🤖 AI Summary
This work addresses the maximization of multilinear polynomials over \( n \) binary variables, a problem that encompasses numerous NP-hard special cases, including unconstrained quadratic binary optimization. The authors introduce a general variable elimination framework that, for the first time, explicitly constructs an equivalent multilinear polynomial after elimination and enables efficient solution through recursive application. Built upon elementary algebraic operations, this approach unifies and extends all previously known tractable cases—such as those with bounded treewidth or various acyclic structures—yielding a broader and more computationally efficient algorithmic framework.
📝 Abstract
In a binary polynomial optimization problem (BPO, in short) we are maximizing a multilinear polynomial expression depending on n binary variables. This is a hard optimization class, containing many NP-hard problems, including unconstrained quadratic binary optimization. Several tractable special classes were considered in the literature, including problems with bounded tree-width (Crama, Hansen, Jaumard, 1990), Berge-acyclic problems (Buchheim, Crama, and Heck, 2019), $β$-acyclic problems (Del Pia and Di Gregorio, 2022, 2023), limited reach problems (Clausen, Crama, Lusby, Rodríguez, and Ropke, 2024), and $α$-acyclic problems with bounded rank (Del Pia and Khajavirad, 2025).
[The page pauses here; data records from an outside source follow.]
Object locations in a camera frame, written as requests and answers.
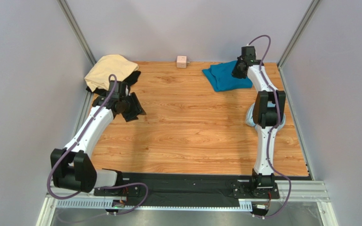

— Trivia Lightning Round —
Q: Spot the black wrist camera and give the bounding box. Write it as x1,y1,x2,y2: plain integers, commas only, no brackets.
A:
108,80,130,98
241,46,256,62

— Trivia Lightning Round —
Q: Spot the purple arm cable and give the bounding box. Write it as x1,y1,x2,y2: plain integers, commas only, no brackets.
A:
46,73,149,216
247,34,292,219

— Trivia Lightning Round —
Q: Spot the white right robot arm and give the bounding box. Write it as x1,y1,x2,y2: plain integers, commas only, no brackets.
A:
232,56,286,197

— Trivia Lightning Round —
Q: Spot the black base mat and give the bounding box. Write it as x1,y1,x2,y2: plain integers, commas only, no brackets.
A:
63,171,313,208

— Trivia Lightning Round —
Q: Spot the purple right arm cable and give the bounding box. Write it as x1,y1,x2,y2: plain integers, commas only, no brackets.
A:
247,34,292,219

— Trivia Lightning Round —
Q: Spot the right aluminium corner post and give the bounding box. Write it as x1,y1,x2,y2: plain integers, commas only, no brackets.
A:
277,0,322,69

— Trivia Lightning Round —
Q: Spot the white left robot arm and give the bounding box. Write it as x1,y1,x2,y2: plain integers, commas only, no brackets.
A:
50,92,146,193

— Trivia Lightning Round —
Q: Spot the blue t shirt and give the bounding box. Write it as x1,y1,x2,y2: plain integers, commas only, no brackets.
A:
202,61,253,92

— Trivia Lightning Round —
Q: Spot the black t shirt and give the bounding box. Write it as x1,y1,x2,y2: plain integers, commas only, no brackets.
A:
85,71,141,96

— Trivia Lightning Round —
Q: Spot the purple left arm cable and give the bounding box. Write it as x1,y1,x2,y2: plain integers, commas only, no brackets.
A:
46,73,149,216

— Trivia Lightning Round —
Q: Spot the left aluminium corner post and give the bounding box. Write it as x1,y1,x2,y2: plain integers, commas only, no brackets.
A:
57,0,97,65

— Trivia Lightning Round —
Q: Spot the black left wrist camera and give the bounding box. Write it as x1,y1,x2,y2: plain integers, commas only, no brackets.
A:
108,80,130,98

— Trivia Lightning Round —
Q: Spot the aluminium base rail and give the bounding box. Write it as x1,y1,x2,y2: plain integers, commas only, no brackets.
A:
37,174,338,226

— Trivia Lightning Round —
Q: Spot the beige t shirt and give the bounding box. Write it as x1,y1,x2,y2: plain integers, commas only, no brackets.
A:
84,54,139,91

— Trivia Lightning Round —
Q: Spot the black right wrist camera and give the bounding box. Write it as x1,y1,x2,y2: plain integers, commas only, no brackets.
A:
241,46,256,62

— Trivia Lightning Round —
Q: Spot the aluminium corner post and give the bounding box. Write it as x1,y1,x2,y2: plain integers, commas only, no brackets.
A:
277,0,322,69
57,0,97,65

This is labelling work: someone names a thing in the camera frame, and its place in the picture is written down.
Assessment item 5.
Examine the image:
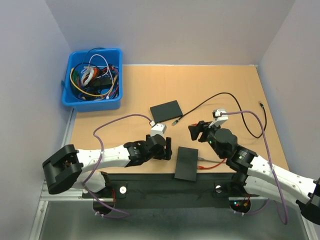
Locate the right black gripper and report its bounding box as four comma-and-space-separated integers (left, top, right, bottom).
188, 119, 225, 159

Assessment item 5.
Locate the black ethernet cable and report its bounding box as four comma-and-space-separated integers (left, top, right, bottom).
171, 92, 267, 139

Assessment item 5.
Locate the grey ethernet cable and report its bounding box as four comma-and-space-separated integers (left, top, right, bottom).
197, 156, 222, 163

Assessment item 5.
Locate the black network switch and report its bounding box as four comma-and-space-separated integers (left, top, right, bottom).
174, 146, 199, 182
150, 100, 183, 123

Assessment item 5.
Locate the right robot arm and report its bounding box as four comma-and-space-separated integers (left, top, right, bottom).
188, 121, 320, 225

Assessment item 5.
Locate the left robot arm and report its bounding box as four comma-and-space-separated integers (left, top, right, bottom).
42, 134, 172, 197

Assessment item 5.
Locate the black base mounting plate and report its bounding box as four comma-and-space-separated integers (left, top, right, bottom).
79, 172, 261, 210

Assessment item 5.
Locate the black adapter in bin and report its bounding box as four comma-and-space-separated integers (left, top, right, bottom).
88, 76, 113, 89

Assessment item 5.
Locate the blue plastic bin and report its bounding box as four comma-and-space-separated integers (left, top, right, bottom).
61, 47, 123, 112

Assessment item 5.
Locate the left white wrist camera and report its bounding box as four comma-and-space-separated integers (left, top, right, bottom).
149, 121, 167, 137

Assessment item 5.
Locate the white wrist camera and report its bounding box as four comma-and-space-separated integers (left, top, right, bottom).
149, 121, 167, 137
209, 108, 229, 128

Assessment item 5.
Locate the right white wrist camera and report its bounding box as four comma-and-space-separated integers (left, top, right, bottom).
209, 108, 229, 128

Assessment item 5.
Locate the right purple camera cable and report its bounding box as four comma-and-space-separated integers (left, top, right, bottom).
219, 110, 289, 225

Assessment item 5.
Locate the purple camera cable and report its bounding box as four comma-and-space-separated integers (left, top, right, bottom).
219, 110, 289, 225
83, 113, 156, 219

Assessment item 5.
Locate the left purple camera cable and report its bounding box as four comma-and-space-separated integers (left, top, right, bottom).
83, 113, 156, 219

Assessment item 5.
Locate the white coiled cable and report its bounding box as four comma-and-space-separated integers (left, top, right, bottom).
80, 53, 111, 87

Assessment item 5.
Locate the aluminium frame rail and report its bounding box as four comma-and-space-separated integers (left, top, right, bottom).
41, 177, 308, 201

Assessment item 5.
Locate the yellow cable in bin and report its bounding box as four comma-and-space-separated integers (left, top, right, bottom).
69, 68, 121, 101

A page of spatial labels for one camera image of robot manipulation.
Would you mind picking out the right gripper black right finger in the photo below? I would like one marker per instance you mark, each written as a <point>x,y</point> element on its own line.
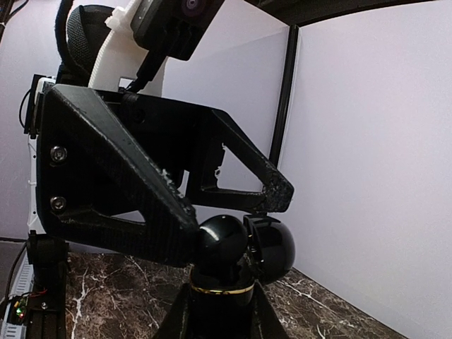
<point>265,323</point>

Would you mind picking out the black earbud charging case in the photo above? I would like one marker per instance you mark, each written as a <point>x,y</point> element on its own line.
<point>232,256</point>

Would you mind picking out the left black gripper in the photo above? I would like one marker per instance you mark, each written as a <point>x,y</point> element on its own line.
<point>99,180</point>

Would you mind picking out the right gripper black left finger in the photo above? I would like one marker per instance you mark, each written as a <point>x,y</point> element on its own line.
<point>175,324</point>

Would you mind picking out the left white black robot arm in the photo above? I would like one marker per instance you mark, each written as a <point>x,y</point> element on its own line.
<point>80,33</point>

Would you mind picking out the white slotted cable duct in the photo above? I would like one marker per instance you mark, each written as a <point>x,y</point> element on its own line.
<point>14,323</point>

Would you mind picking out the left black frame post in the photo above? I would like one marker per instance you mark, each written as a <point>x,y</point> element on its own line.
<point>285,94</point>

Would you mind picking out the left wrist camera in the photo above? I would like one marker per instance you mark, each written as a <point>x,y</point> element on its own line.
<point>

We focus on a general variable elimination scheme for BPO, and develop the unique explicit multi-linear polynomial form for the equivalent BPO problem obtained after the elimination of a given subset of the variables. The obtained closed form representation of such an equivalent BPO problem allows us to characterize new special classes for which this elimination method, when applied recursively, provides a computationally efficient solution. Our approach is elementary1, algebraic, and provides efficient solution to a wide problem class that properly generalizes all of the above mentioned tractable special cases.